• **Problem to work on**
Please give the count of lines below with the string "finger" in them, and no other words.

[Data entries]

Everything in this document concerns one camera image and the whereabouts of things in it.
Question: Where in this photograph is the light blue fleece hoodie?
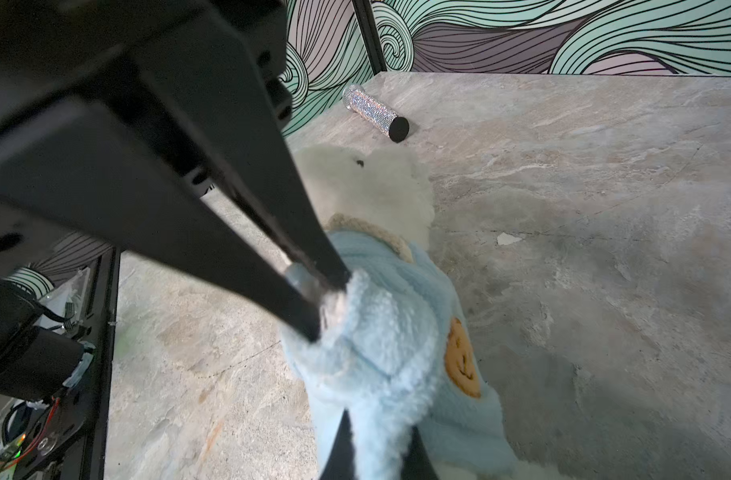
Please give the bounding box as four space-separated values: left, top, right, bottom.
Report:
280 230 517 479

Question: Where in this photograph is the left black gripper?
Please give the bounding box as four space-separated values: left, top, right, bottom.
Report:
0 1 320 340

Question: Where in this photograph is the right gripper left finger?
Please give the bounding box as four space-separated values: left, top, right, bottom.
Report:
319 410 357 480

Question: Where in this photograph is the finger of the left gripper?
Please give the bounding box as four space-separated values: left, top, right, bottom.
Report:
133 11 351 290

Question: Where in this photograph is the glass tube with sprinkles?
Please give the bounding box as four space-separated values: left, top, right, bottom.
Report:
342 84 411 143

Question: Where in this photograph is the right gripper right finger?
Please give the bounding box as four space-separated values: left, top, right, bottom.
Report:
401 427 439 480

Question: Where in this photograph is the white teddy bear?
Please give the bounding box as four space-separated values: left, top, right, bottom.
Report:
286 145 559 479

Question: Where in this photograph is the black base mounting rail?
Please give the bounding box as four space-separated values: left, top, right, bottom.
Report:
13 249 121 479

• **Answer space**
3